What to do
Would you repeat the whole listing exactly?

────────────────

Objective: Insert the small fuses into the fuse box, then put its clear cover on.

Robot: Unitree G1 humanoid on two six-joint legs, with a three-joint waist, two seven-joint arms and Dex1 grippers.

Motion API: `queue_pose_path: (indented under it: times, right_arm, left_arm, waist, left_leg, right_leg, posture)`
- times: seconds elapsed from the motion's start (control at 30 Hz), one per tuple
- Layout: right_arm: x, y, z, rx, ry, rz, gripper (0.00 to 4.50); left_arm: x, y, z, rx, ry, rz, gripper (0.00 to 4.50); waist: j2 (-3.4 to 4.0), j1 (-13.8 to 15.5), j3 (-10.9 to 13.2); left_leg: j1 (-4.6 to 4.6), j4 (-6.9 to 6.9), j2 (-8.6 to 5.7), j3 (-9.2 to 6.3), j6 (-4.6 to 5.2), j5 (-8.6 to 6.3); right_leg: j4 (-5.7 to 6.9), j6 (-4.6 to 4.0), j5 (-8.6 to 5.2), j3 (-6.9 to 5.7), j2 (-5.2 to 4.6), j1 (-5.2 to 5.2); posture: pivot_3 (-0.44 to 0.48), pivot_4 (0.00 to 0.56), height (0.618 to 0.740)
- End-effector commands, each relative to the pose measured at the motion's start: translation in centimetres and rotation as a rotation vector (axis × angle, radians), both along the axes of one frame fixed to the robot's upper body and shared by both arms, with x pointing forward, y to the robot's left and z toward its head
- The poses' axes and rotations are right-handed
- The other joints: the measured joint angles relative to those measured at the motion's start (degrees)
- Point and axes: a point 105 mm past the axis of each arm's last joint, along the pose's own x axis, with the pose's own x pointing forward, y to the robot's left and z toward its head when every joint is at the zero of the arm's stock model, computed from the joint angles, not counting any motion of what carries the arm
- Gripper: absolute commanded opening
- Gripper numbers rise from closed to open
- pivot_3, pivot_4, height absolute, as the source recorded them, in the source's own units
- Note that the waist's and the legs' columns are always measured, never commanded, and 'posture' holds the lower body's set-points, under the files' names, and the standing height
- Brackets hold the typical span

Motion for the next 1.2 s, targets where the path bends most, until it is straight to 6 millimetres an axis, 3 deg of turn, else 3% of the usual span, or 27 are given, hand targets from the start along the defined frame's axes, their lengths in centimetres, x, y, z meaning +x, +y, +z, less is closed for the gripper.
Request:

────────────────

Answer to the exercise
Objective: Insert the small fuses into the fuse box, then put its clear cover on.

Robot: Unitree G1 humanoid on two six-joint legs, with a three-joint waist, two seven-joint arms and Dex1 grippers.

Motion API: `queue_pose_path: (indented under it: times, right_arm, left_arm, waist, left_leg, right_leg, posture)`
- times: seconds elapsed from the motion's start (control at 30 Hz), one per tuple
- Layout: right_arm: x, y, z, rx, ry, rz, gripper (0.00 to 4.50); left_arm: x, y, z, rx, ry, rz, gripper (0.00 to 4.50); waist: j2 (-3.4 to 4.0), j1 (-13.8 to 15.5), j3 (-10.9 to 13.2); left_leg: j1 (-4.6 to 4.6), j4 (-6.9 to 6.9), j2 (-8.6 to 5.7), j3 (-9.2 to 6.3), j6 (-4.6 to 5.2), j5 (-8.6 to 6.3); right_leg: j4 (-5.7 to 6.9), j6 (-4.6 to 4.0), j5 (-8.6 to 5.2), j3 (-6.9 to 5.7), j2 (-5.2 to 4.6), j1 (-5.2 to 5.2); posture: pivot_3 (-0.44 to 0.48), pivot_4 (0.00 to 0.56), height (0.618 to 0.740)
- End-effector commands, each relative to the pose measured at the motion's start: translation in centimetres and rotation as a rotation vector (axis × angle, radians), both along the axes of one frame fixed to the robot's upper body and shared by both arms, with x pointing forward, y to the robot's left and z toward its head
- The poses' axes and rotations are right-handed
- The other joints: the measured joint angles relative to those measured at the motion's start (degrees)
- Point and axes: a point 105 mm past the axis of each arm's last joint, along the pose's own x axis, with the pose's own x pointing forward, y to the robot's left and z toward its head when every joint is at the zero of the arm's stock model, computed from the joint angles, not counting any motion of what carries the arm
- Gripper: absolute commanded opening
- Gripper numbers rise from closed to open
- pivot_3, pivot_4, height absolute, as the source recorded them, in the source's own units
- Note that the waist's and the legs' columns are always measured, never commanded, and 'posture' holds the lower body's set-points, under the files' names, and the standing height
- Brackets hold the typical span

Motion for the next 1.2 s, targets where the path bends most, until it is straight to 6 millimetres an axis, 3 deg of turn, else 3% of the usual span, or 27 are given, hand targets from the start along the defined frame's axes, their lengths in centimetres, x, y, z meaning +x, +y, +z, less is closed for the gripper.
Request:

The exercise concludes with that.